On the 17th we reached the Ihuru, and the next day forded the river, and from thence we cut our way through the forest, through bush and plants which were the undergrowth, and early in the afternoon of the 19th we emerged out of the trackless bush, and presently were on the outskirts of the plantations of Fort Bodo, at which all the people admired greatly.

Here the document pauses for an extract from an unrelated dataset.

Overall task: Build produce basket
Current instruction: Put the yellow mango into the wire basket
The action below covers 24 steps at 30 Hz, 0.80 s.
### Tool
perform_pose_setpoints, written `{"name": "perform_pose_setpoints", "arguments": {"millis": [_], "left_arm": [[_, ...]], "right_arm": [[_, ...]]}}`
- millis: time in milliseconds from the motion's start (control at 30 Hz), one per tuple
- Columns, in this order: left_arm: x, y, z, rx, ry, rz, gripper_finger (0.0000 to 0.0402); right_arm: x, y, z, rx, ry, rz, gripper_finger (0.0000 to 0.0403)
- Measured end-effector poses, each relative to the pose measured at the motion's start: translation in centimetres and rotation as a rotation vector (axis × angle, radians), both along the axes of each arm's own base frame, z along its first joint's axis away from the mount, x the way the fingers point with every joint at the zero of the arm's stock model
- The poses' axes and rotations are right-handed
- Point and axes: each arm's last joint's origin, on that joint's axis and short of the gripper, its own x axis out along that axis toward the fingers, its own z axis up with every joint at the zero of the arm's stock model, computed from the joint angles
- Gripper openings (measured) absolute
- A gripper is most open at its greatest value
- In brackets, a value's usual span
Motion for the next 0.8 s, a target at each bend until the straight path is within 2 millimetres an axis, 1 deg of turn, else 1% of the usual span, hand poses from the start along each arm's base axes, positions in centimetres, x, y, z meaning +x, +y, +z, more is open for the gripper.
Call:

On the 20th we cut a track through the deserted plantations, and after an hour’s hard work reached our well-known road, which had been so often patrolled by us. We soon discovered traces of recent travel, and late foraging in piles of plantain skins near the track; but we could not discover by whom these were made. Probably the natives had retired to their settlements; perhaps the dwarfs were now banqueting on the fat of the land. We approached the end of our broad western military road, and at the turning met some Zanzibari patrols who were as much astonished as we were ourselves at the sudden encounter. Volley after volley soon rang through the silence of the clearing. The fort soon responded, and a stream of frantic men, wild with joy, advanced by leaps and bounds to meet us; and among the first was my dear friend the Doctor, who announced, with eyes dancing with pleasure, “All is well at Fort Bodo.

CHAPTER XXIII.
THE GREAT CENTRAL AFRICAN FOREST.

Professor Drummond’s statements respecting Africa—Dimensions of the great forest—Vegetation—Insect life—Description of the trees, &c.—Tribes and their food—The primæval forest—The bush proper—The clearings: wonders of vegetable life—The queer feeling of loneliness—A forest tempest—Tropical vegetation along the banks of the Aruwimi—Wasps’ nests—The forest typical of human life—A few secrets of the woods—Game in the forest—Reasons why we did not hunt the animals—Birds—The Simian tribe—Reptiles and insects—The small bees and the beetles—The “jigger”—Night disturbances by falling trees, &c.—The Chimpanzee—The rainiest zone of the earth—The Ituri or Upper Aruwimi—The different tribes and their languages—Their features and customs—Their complexion—Conversation with some captives at Engweddé—The Wambutti dwarfs: their dwellings and mode of living—The Batwa dwarfs—Life in the forest villages—Two Egyptians captured by the dwarfs at Fort Bodo—The poisons used for the arrows—Our treatment for wounds by the arrows—The wild fruits of the forest—Domestic animals—Ailments of the Madis and Zanzibaris—The Congo Railway and the forest products.

1888.
Dec.
Forest.

An English Professor, qualified to write F.R.S.E., F.G.S., after his name, who is a talented writer, and gifted with first-class descriptive powers, while confessing that he was but a “minor traveller, possessing but few assets,” ventured upon the following bold statements respecting Africa:—

“Cover the coast belt with rank yellow grass, dot here and there a palm, scatter through it a few demoralised villages, and stock it with the leopard, the hyena, the crocodile, and the hippopotamus; clothe the mountainous plateaux next, both of them with endless forest, not grand umbrageous forest, like the forests of South America, nor matted jungle like the forests of India, but with thin, rather weak forest, with forest of low trees, whose half-grown trunks and scanty leaves offer no shade from the tropical sun,”—but you will find nothing in all these trees to remind you that you are in the tropics. “Day after day you may wander through these forests with nothing except the climate to remind you where you are * * * * *.” “The fairy labyrinth of ferns and palms, the festoons of climbing plants blocking the paths and scenting the forests with their resplendent flowers, the gorgeous clouds of insects, the gaily plumaged birds, the parraquets, the monkey swinging from his trapeze in the shaded bowers—these are unknown to Africa.”